WHAT THE TASK ASKS:
Show every line below where "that" appears.

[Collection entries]
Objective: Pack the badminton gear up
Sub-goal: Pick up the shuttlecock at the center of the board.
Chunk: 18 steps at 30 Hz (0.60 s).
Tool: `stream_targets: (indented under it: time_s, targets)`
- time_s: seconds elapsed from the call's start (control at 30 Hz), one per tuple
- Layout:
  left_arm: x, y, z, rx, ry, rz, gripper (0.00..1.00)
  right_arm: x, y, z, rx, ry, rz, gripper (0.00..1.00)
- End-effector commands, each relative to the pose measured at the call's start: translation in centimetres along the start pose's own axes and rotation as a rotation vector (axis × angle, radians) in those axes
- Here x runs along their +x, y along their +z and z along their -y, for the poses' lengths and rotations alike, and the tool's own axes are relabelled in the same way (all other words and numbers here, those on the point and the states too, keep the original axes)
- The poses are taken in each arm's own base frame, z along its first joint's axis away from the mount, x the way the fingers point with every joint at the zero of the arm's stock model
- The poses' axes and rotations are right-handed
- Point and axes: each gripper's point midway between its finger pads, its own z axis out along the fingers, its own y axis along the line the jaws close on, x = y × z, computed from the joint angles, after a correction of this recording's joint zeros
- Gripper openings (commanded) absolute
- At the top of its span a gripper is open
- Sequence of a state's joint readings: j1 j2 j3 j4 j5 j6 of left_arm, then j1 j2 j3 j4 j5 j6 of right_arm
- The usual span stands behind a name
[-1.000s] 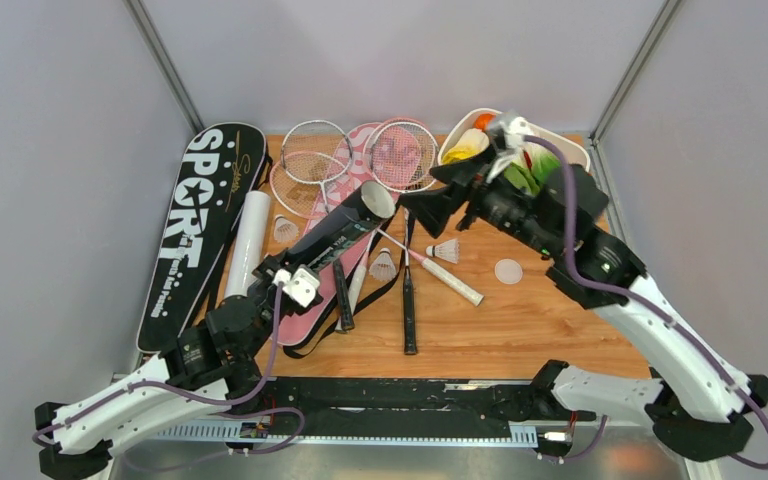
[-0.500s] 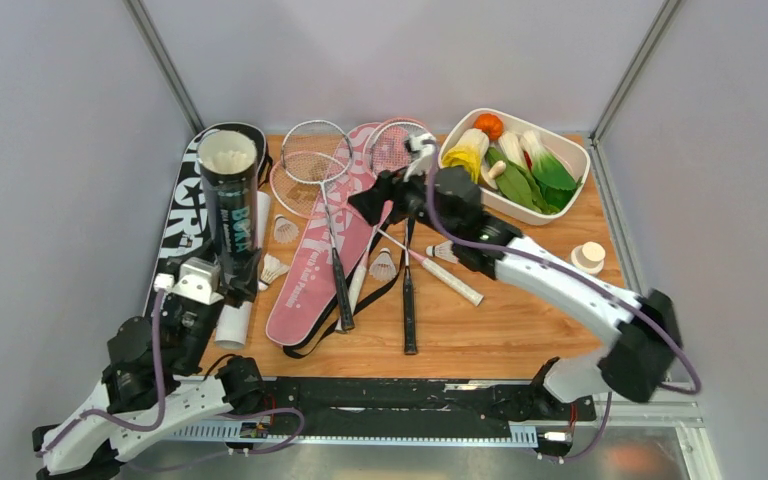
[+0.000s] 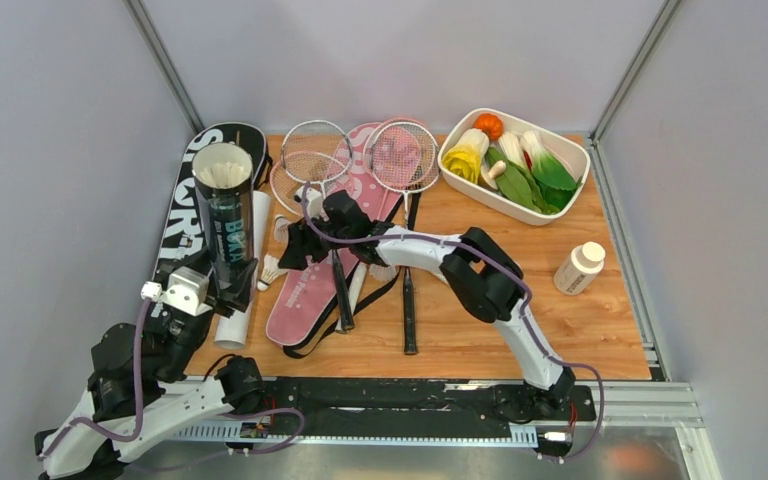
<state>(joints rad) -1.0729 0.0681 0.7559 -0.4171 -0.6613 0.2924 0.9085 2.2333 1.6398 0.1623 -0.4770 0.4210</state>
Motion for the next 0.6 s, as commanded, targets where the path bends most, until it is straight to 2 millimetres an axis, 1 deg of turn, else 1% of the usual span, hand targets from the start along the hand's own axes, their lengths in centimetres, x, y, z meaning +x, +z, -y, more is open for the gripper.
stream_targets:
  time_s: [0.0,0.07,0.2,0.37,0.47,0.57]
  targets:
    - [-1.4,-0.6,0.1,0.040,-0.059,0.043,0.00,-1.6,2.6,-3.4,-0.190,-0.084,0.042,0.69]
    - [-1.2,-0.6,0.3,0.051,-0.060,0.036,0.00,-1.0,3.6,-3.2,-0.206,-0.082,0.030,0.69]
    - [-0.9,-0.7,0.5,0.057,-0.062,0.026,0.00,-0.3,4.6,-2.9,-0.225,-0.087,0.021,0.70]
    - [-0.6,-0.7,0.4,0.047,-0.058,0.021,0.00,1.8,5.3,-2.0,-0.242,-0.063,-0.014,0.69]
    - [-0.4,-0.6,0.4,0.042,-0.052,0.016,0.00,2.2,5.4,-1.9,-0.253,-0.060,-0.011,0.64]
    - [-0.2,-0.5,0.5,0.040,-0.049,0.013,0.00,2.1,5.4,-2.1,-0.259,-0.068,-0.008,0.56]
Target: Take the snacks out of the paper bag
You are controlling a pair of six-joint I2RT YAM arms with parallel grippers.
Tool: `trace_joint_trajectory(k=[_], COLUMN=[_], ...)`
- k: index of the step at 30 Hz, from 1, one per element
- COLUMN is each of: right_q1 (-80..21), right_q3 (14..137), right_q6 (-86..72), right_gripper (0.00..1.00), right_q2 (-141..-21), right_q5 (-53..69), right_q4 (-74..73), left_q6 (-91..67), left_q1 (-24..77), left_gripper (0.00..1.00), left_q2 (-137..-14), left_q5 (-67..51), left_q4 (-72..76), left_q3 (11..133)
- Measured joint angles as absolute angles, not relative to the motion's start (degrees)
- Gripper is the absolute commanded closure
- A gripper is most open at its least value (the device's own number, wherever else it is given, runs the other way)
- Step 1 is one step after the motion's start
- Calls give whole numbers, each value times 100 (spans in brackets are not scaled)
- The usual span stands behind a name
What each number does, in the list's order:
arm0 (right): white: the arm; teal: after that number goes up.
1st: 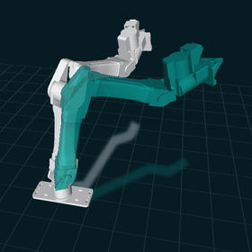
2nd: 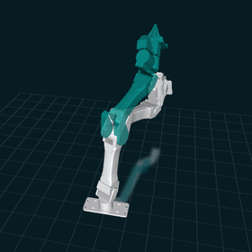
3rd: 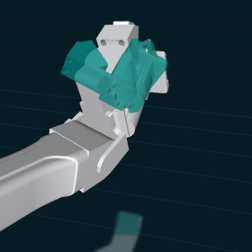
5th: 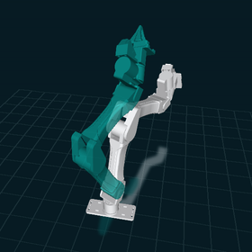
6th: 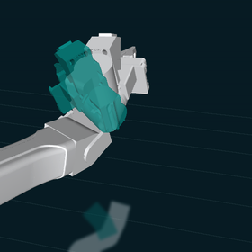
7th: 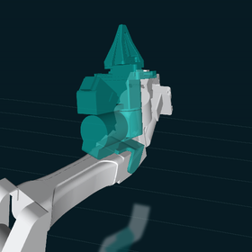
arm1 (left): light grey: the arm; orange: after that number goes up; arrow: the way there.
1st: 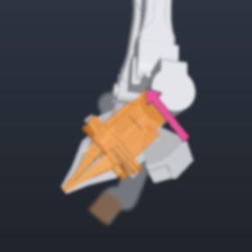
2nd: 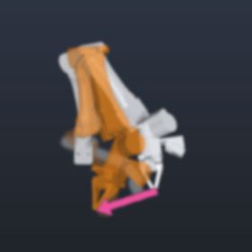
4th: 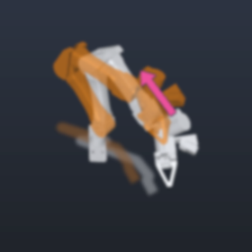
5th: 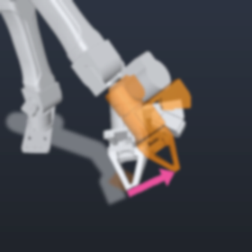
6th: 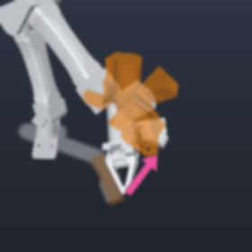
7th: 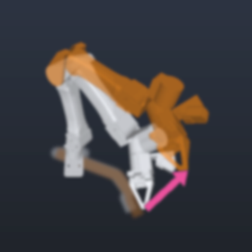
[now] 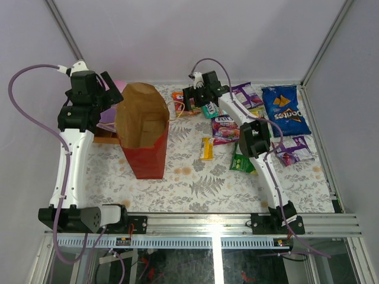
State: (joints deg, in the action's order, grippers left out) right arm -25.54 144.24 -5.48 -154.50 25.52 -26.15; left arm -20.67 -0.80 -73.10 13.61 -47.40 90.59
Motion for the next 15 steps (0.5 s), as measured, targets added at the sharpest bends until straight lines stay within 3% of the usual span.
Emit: trace_joint_trajectory(k=[6,8,15], right_q1=[-2469,-2351,-1737], right_q3=[13041,12608,11981], right_q6=[-1090,-1264,-694], right_gripper=[4,0,1], right_q2=[-14129,-13596,-12766], right_q5=[2810,2700,893], right_q4=[-1868,-1664,-1782], left_q6=[-2062,-2060,-2058], left_q1=[-80,-80,-80], left_gripper=[0,0,0], left_q2=[-7150,-7059,-6956], left_q5=[1367,1365,1197], left_q4=[-4759,-4762,-4755], left_q3=[9122,9122,9091])
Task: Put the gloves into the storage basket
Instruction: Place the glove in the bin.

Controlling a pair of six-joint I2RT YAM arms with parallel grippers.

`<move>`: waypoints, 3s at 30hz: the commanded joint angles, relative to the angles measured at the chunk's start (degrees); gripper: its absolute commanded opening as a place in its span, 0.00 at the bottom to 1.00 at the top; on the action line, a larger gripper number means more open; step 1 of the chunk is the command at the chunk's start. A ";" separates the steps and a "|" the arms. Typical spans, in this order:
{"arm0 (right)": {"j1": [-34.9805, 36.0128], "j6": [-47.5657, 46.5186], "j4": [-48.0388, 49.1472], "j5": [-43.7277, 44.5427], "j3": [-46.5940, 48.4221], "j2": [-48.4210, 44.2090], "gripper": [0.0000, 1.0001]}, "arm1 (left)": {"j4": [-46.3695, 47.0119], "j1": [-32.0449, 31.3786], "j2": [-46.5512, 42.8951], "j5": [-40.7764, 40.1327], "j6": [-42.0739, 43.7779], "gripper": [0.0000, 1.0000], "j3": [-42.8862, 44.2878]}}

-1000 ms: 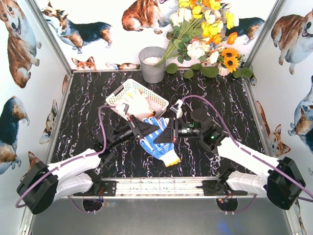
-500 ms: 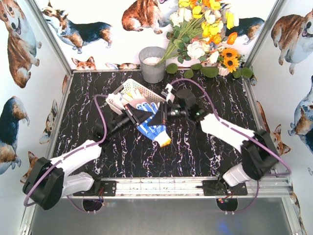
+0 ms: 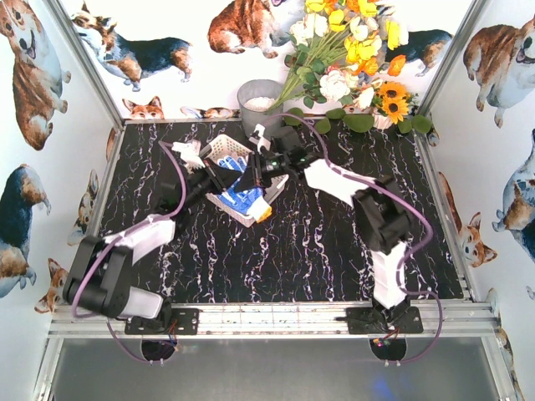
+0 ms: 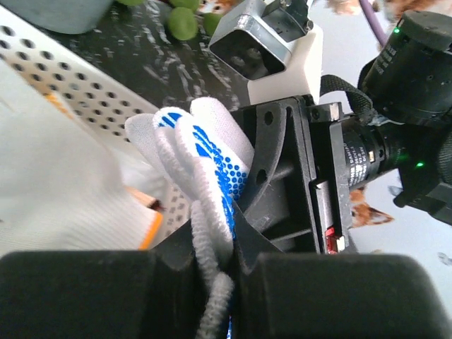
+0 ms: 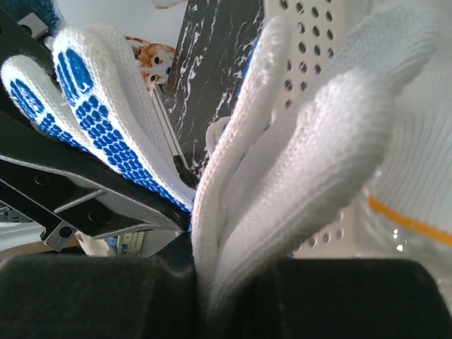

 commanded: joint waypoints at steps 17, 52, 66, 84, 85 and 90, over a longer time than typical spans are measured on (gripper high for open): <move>-3.13 -2.81 4.18 -2.11 26.34 23.82 0.00 | -5.45 6.88 15.35 7.77 11.60 0.00 14.28; -4.01 -13.93 -10.47 4.70 40.32 31.14 0.38 | -7.49 9.53 28.07 3.18 13.17 0.00 21.39; -3.97 -20.48 -18.08 9.80 39.21 27.70 0.31 | -4.81 9.89 31.83 -1.17 13.11 0.00 21.31; -3.84 -26.46 -28.23 9.95 48.18 30.63 0.07 | -4.84 9.89 32.57 -2.22 13.73 0.00 20.19; -3.84 -26.62 -28.16 9.93 48.43 30.92 0.07 | -4.88 9.87 32.60 -2.31 13.82 0.00 20.20; -3.84 -28.14 -29.12 11.36 50.60 32.40 0.11 | -6.03 9.89 33.39 -2.87 14.83 0.00 20.79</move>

RESULT FOR THIS EXERCISE:
arm0 (right): white: the arm; teal: after that number goes up.
arm1 (left): light grey: the arm; orange: after that number goes up; arrow: the way there.

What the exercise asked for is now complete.